What to work on: All of the data should be restated word for word, with the pictures omitted.

Stored data:
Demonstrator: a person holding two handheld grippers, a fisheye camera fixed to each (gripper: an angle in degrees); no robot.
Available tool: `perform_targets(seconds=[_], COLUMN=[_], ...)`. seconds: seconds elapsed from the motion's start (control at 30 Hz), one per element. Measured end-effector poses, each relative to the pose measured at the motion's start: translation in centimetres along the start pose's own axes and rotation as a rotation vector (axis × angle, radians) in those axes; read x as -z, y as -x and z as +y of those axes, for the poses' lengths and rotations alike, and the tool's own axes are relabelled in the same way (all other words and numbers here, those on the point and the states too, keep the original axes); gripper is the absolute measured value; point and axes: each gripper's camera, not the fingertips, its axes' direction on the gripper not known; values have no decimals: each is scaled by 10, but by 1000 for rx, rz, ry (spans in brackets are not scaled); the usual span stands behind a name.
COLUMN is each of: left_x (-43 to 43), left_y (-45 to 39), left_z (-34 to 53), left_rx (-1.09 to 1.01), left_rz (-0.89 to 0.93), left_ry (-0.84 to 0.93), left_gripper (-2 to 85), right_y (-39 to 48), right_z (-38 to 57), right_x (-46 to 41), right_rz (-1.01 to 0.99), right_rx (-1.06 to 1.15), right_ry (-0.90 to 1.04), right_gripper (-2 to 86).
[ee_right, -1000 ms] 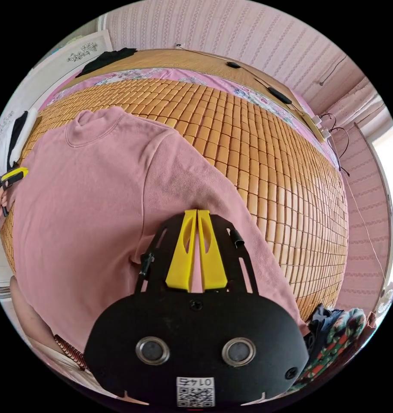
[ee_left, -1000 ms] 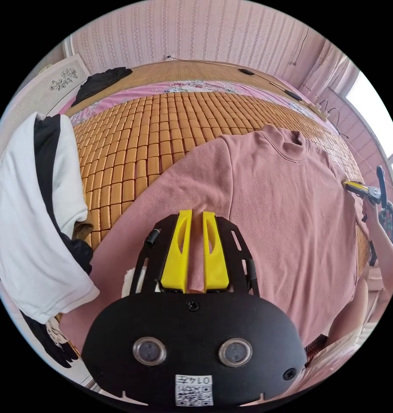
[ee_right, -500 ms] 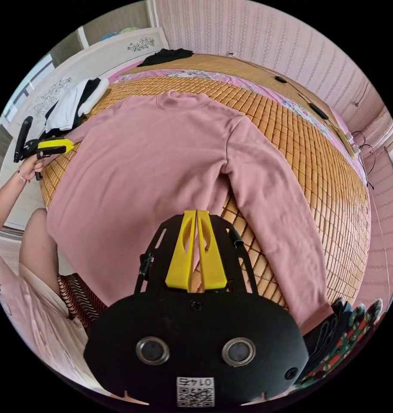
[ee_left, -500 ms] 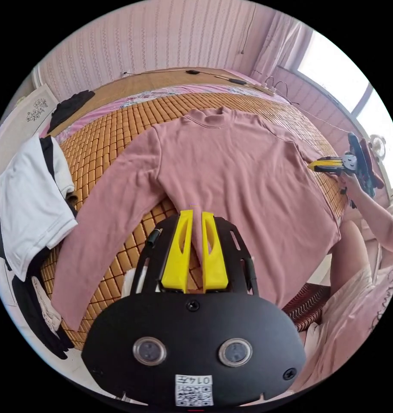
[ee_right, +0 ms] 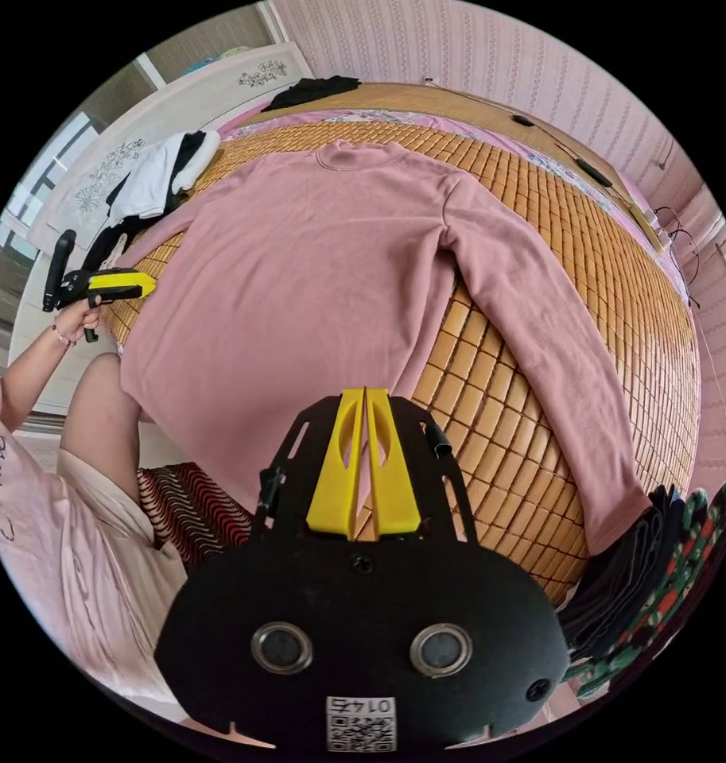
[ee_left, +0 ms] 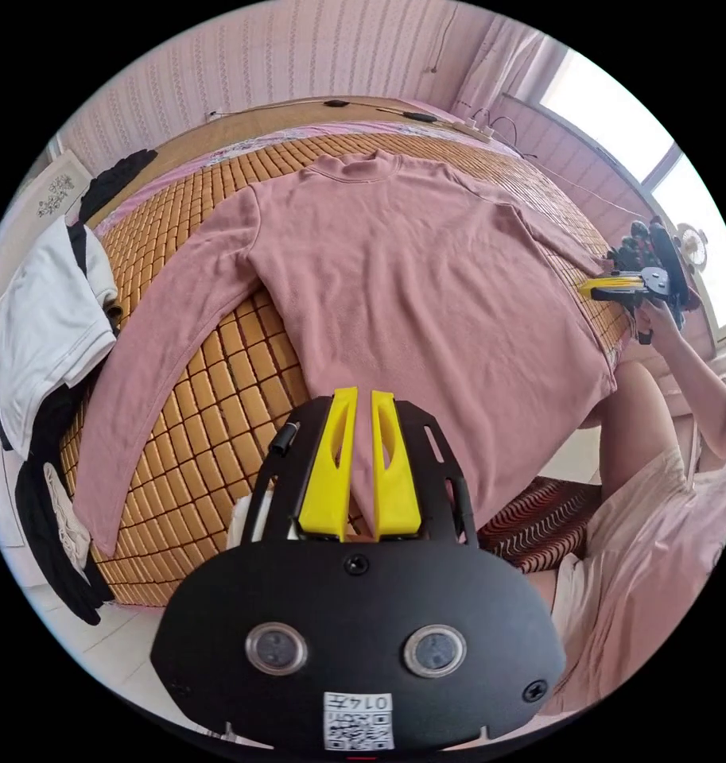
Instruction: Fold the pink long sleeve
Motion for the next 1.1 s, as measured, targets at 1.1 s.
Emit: perform_targets(seconds=[1.1], left_x=[73], left_y=[229], left_z=[263], left_rx=[871], left_rz=[-212], left_ry=[-374], left_gripper=[83], right_y=[424], right_z=[-325], right_x=[32], right_rz=[-99], right_rx=[913], right_ry=[-46], right_gripper=[87])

Answer to the exercise:
Demonstrator: a person holding two handheld grippers, a fisheye camera fixed to each (gripper: an angle in degrees); no robot.
Available tool: `perform_targets(seconds=[_], COLUMN=[_], ...)`. seconds: seconds elapsed from the motion's start (control at 30 Hz), one per element. Measured end-effector poses, each relative to the pose measured at the motion's start: translation in centimetres along the start pose's own axes and rotation as a rotation vector (axis × angle, radians) in those axes; read x as -z, y as -x and z as +y of those axes, for the poses' lengths and rotations alike, and the tool's own axes are relabelled in the same way (all other words and numbers here, those on the point and the states too, keep the original axes); gripper is the absolute measured value; point and axes: each gripper's camera, not the fingertips, its axes' direction on the gripper not known; values have no decimals: each is scaled by 10, but by 1000 for rx, rz, ry (spans in brackets are not scaled); the usual span stands behind a name.
COLUMN is each of: left_x (-43 to 43), left_y (-45 to 39), left_z (-34 to 53), left_rx (-1.09 to 1.01), left_rz (-0.89 to 0.93), left_ry (-0.84 to 0.93), left_gripper (-2 to 85), right_y (-39 to 48), right_z (-38 to 57), right_x (-46 to 41), right_rz (-1.01 to 0.99), right_rx (-1.06 to 1.15), right_ry (-0.90 to 1.04), right_gripper (-2 to 86).
[ee_right, -1000 ms] 
[ee_left, -1000 ms] 
[ee_right, -500 ms] 
[ee_left, -500 ms] 
[ee_right, +0 ms] 
[ee_left, +0 ms] 
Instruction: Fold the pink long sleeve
Motion for the next 1.1 s, as measured, targets at 1.1 s.
Emit: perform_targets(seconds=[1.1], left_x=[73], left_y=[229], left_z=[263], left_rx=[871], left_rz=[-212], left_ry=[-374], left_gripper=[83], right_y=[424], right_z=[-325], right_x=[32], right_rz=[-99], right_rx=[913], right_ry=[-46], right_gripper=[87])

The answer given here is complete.